Distill
Building a Second Brain

Progressive Summarization

2 sources · updated 1 week ago

Progressive Summarization is the distillation practice at the heart of the "Distil" step in Building a Second Brain. It addresses a specific and common problem: notes taken quickly in the flow of reading are often faithful captures of a source but unreliable guides to its most useful elements. A note that was valuable to create becomes a burden to re-read. Progressive Summarization solves this by processing a note across multiple passes over time, with each pass increasing confidence in what is most essential.

The four layers

The technique involves layered highlighting that builds progressively each time a note is revisited:

  • Layer 1 (soil): On first capture, save the full source or the most relevant passage.
  • Layer 2 (oil): On first review, bold the most interesting sentences and passages.
  • Layer 3 (gold): On second review, highlight the most important bolded passages.
  • Layer 4 (gems): On subsequent engagement, write a short summary in your own words at the top of the note.

Each layer represents increasing confidence in what is most valuable, developed across multiple encounters rather than in a single reading session. These layers are like a digital map that can be zoomed in or out to any level of detail: read the note in full for every nuance, or scan just the highlighted layer for the main takeaway. This allows a note's contents to be reviewed in seconds to decide whether it's useful for the task at hand.
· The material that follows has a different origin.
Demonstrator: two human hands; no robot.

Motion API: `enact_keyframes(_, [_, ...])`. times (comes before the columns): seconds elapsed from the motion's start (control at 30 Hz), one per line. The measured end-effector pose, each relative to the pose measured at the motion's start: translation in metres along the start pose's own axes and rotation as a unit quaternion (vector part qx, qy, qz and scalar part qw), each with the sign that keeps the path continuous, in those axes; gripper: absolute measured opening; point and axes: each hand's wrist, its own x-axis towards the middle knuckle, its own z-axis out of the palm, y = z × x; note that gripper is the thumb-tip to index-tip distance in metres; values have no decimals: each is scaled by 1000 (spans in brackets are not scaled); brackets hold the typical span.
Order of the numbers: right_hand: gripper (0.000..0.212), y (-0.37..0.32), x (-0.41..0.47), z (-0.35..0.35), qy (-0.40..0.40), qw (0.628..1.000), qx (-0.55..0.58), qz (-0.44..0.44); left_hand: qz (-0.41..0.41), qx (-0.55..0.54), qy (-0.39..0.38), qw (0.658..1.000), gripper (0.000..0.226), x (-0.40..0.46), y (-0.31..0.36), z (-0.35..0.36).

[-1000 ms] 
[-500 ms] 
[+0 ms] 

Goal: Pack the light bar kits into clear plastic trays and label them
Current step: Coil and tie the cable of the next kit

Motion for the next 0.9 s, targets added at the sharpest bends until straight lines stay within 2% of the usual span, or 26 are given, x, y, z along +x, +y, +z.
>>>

The underlying principle: designing for your future self

A powerful framing for this practice is to think of notetaking as time travel — sending packets of knowledge through time to your future self. The challenge is making what you're consuming right now easily discoverable and useful for that future self, who will have forgotten the context and won't have time to re-read the source. Every time you create a note or make an edit, you can make it just a little easier to find and use next time: defining key terms in case you forget what they mean, inserting placeholders when you leave off so you know where to pick back up, adding links to related material.

When to apply it — and when not to

The critical caveat: Progressive Summarization should only be applied to notes you actually return to more than once. Over-distilling everything as you capture it adds process overhead without value. The technique is most useful on your most important and frequently referenced material. Forte's rule of thumb is to add value to a note every time you touch it — an informative title the first time, bolding on the next pass, highlighting later, a summary later still. By spreading the heavy work of distillation over time, the most frequently used (and thus most valuable) notes surface organically, like a ski slope where the most popular routes naturally develop deeper grooves.

This also means resisting the temptation to create highly structured, perfect notes upfront. You often have no idea which sources will end up being valuable until much later; investing heavily in distillation before a note has proven its worth is premature optimization.